Work item:
Read through the material below and copy each line in which the word "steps" occurs.

○ ○ ○

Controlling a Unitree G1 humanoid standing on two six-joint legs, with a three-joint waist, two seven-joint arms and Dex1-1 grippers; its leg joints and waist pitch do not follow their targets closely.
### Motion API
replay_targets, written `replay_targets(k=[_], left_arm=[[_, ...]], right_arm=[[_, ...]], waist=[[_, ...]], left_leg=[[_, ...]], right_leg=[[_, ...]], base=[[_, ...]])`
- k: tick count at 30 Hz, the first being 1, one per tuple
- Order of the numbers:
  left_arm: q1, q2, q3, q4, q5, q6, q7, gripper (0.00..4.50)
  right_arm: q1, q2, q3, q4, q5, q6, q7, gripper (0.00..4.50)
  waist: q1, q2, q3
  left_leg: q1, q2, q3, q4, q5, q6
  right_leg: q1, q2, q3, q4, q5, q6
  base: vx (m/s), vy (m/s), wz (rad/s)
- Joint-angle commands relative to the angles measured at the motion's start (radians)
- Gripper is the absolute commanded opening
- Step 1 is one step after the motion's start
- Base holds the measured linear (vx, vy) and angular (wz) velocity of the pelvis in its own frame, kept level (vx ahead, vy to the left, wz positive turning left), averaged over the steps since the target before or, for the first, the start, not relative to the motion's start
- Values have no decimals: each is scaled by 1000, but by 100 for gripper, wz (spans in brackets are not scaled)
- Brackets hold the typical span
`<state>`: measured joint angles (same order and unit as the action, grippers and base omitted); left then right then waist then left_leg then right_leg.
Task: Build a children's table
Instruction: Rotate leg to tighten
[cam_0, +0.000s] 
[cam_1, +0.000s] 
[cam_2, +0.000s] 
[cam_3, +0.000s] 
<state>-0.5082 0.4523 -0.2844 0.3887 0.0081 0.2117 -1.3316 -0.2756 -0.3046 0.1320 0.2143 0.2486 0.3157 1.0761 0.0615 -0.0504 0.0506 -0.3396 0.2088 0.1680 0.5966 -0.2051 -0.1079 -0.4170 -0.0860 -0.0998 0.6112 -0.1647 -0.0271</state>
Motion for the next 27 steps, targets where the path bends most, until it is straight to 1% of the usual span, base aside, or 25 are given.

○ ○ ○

Written answer:
- Base holds the measured linear (vx, vy) and angular (wz) velocity of the pelvis in its own frame, kept level (vx ahead, vy to the left, wz positive turning left), averaged over the steps since the target before or, for the first, the start, not relative to the motion's start
Motion for the next 27 steps, targets where the path bends most, until it is straight to 1% of the usual span, base aside, or 25 are given.

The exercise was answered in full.